Der heilige Arzt und die kluge Regentin

Köln ist stolz auf zwölf große romanische Kirchen. Die älteste von ihnen ist die dem heiligen Pantaleon geweihte Basilika im Süden der Rheinmetropole – ein Bau, der der byzantinischen Prinzessin Theophanu viel verdankt

von Natalie Nordio

Inmitten eines kleinen idyllischen Parks, in dem sich im Sommer Groß und Klein tummeln, um die Sonne zu genießen und die Seele baumeln zu lassen, erhebt sich die älteste, wenn nicht sogar die schönste der zwölf großen romanischen Kirchen Kölns: Sankt Pantaleon.

Zur Römerzeit, genauer zwischen dem zweiten und dem vierten Jahrhundert, hatte hier ein herrschaftliches Anwesen einer wohlhabenden römischen Familie gestanden, über die jedoch nichts Näheres bekannt ist.
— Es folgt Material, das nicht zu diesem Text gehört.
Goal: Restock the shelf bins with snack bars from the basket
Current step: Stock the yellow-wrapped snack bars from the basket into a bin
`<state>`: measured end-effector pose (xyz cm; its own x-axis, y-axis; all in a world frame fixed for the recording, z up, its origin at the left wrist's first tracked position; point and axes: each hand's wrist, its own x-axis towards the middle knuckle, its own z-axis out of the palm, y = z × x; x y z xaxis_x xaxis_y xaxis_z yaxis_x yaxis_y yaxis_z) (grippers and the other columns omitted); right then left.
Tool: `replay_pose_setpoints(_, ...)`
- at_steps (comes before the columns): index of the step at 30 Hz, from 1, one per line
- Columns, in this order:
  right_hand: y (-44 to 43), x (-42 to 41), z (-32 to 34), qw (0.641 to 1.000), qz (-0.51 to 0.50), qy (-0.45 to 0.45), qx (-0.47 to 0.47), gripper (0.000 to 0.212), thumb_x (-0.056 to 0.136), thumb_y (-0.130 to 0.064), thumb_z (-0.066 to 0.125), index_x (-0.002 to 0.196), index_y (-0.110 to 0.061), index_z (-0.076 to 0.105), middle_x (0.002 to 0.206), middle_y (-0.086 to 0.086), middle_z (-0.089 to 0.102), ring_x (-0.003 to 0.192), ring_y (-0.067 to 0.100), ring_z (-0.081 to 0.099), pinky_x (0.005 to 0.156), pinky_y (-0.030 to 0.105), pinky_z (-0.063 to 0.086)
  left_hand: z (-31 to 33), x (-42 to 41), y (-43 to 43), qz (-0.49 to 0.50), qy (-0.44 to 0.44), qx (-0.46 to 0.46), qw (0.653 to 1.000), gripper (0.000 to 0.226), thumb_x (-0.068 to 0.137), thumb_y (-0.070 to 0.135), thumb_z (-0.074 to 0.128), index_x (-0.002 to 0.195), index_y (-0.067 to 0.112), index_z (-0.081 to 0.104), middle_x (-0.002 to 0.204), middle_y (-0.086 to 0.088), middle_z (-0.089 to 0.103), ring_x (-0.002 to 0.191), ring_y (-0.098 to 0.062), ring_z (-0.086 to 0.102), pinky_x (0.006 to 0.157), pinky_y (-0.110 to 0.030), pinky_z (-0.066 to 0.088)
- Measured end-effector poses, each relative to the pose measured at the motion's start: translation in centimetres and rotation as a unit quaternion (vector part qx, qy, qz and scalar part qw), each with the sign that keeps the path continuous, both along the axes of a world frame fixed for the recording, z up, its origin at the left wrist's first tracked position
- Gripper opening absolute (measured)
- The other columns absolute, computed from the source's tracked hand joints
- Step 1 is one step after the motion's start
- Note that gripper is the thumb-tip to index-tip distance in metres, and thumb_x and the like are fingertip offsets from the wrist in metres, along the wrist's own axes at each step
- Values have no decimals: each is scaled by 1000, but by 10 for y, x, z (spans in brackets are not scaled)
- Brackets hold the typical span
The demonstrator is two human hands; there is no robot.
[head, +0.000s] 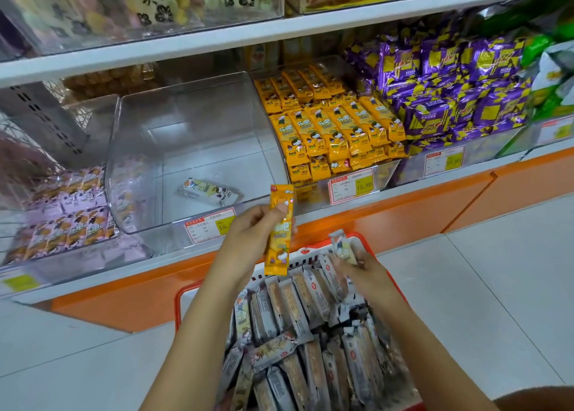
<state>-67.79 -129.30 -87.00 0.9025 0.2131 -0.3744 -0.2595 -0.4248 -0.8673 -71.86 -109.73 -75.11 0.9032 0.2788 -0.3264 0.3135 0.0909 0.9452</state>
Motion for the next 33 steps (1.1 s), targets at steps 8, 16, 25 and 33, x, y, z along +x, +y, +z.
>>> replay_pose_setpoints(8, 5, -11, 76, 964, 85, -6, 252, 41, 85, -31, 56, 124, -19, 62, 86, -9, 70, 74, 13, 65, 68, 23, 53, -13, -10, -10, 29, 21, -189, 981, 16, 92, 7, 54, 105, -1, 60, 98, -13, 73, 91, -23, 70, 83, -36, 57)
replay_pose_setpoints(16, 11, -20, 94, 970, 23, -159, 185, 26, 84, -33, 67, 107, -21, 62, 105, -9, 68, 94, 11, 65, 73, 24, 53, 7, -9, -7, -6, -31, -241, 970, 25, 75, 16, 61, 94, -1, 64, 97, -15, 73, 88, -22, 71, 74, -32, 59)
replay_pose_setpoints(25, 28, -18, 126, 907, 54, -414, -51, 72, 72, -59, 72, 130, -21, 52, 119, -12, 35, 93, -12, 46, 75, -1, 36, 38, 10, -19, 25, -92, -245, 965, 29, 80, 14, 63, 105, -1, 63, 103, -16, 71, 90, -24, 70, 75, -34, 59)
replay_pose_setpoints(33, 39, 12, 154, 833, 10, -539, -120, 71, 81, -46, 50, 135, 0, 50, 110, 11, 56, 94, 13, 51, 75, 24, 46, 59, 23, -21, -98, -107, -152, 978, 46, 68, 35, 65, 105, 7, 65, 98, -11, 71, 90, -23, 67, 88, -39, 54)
Jahrhunderte später – von der römischen Villa war bis auf wenige Mauerreste nichts mehr zu sehen – errichtete man zwischen 866 und 877 auf dem Gelände eine erste, dem heiligen Pantaleon geweihte Kirche. In der Krypta unter dem Hauptaltar kann man in einer Spezialführung noch die Mauerreste der römischen Villa sehen.